De toutes parts, s’exprime la volonté de redéfinir les relations entre l’entreprise et la société, le monde et la nature, de relier intérêt particulier et intérêt général, et d’associer les acteurs économiques et financiers à la poursuite d’objectifs de « bien commun » fondamentaux.
La responsabilité est fonction du pouvoir que l’on exerce. Les entreprises concentrent de nombreux pouvoirs, sur les hommes et sur les choses. L’exercice de ces pouvoirs n’est pas illégitime. Il est même nécessaire. Les entreprises doivent les exercer dans la mesure où ils permettent la production des biens et des services utiles à la condition humaine, aux territoires, aux communautés et à leur prospérité. Le débat porte sur la manière dont ils sont exercés, sur les obligations qu’ils entraînent, sur le souci qui doit guider ceux qui les exercent. Le débat n’est pas nouveau. Il prend aujourd’hui des caractéristiques particulières : la nature et la taille de certaines entreprises, les techniques qu’elles mettent en œuvre, leur impact social et environnemental, le creusement des inégalités posent les défis de la soutenabilité de l’économie, du rapport des entreprises aux institutions politiques et de leur légitimité à prospérer.
La responsabilité de l’entreprise est d’abord celle de ses actionnaires. Il y va de leur intérêt, en raison des risques qu’une entreprise mal conduite leur fait courir, mais aussi de la volonté que leurs investissements s’inscrivent dans une vision du long terme, sans laquelle la performance financière n’a ni sens ni durabilité. Comment favoriser le développement d’actionnaires de long terme ? Comment articuler perspectives financières et extra-financières ? La « Finance verte » peut-elle inspirer l’ensemble de l’activité financière ?
Si entreprises et investisseurs sont concernés, l’Etat conserve un rôle dont il est aujourd’hui le seul à détenir la légitimité. La tendance est à marginaliser l’Etat dans sa fonction régulatrice de l’économie, à vouloir tout reporter sur l’entreprise promue comme l’institution qui devrait répondre à tous les besoins sociaux et environnementaux. Mais l’activité économique s’exerce sur des territoires déterminés, qui ont leurs contraintes et leurs traditions. C’est aux Etats de définir les compromis nécessaires en fonction de la nature des territoires et de leur inscription dans un ordre historique, culturel et global donné. Les Etats sont aujourd’hui les seuls à posséder la légitimité d’organiser et cristalliser les arbitrages d’une société, à un moment, dans un territoire, sur les choix collectifs d’objectifs communs prioritaires. Le thème de la responsabilité sociale de l’entreprise doit être l’occasion d’un réexamen de l’articulation des relations entre Etat et acteurs économiques et financiers.

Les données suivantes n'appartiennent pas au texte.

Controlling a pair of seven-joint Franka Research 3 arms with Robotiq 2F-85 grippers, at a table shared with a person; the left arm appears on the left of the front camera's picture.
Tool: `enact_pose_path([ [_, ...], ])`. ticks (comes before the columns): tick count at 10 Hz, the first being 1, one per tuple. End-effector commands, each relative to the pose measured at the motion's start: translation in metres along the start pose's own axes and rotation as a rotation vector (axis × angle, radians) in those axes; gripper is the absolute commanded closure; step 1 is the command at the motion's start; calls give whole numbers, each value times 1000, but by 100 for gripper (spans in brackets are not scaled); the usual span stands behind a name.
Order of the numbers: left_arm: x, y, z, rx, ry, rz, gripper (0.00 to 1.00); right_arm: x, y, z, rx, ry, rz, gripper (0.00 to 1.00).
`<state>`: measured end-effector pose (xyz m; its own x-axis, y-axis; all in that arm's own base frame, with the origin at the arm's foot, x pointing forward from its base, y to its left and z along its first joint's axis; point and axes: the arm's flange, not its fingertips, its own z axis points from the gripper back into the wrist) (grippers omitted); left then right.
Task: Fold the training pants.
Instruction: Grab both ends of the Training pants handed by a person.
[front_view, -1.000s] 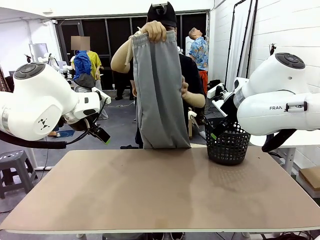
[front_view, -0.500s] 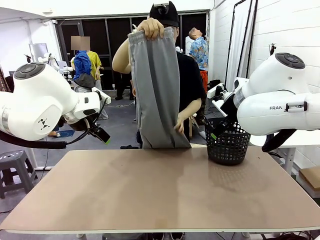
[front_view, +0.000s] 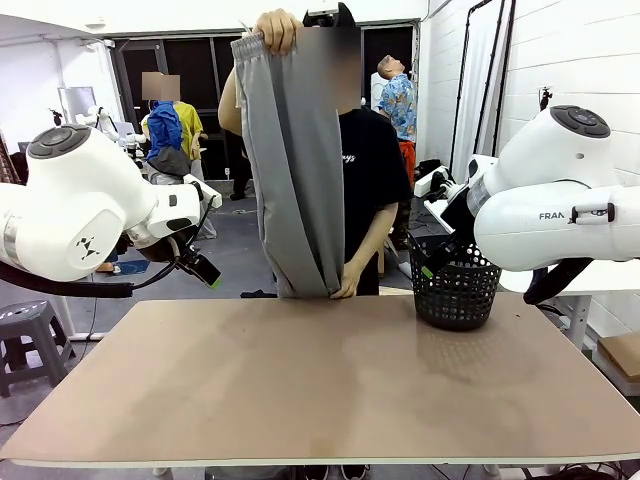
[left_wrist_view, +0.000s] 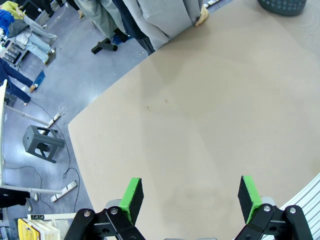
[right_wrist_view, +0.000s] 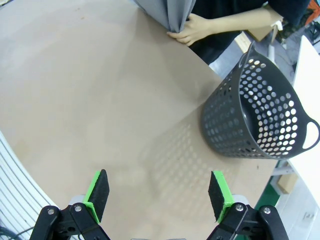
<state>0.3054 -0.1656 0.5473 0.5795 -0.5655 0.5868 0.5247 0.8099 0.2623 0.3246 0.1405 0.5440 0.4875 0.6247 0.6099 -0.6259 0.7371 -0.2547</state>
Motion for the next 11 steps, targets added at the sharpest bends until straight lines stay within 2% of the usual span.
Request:
enact_pose_path([
  [1,0,2,0,6,-3,-7,0,0,0,0,0,0,1,0],
  [11,0,2,0,6,-3,-7,0,0,0,0,0,0,1,0],
])
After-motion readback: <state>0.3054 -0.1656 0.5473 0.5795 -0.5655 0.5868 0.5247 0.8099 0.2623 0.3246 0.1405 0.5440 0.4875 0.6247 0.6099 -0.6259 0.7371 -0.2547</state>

La question de la responsabilité sociale de l’entreprise doit être enfin appréhendée dans sa dimension philosophique et politique. Le thème s’est fortement politisé. C’est un univers où les différentes parties prenantes font valoir leurs intérêts dans des catégories morales, universelles et abstraites. Grâce à leur prise de parole, l’économie se trouve placée sous l’impatiente juridiction morale de l’opinion. Mais les responsabilités dans un domaine qui lie tradition et innovation, qui, dans le contexte présent, sont celles de la conduite de transformations pourraient être appréciées selon d’autres critères, comme ceux qui ont longtemps caractérisé l’action juste. La question des valeurs est le dernier domaine qu’il conviendra d’explorer.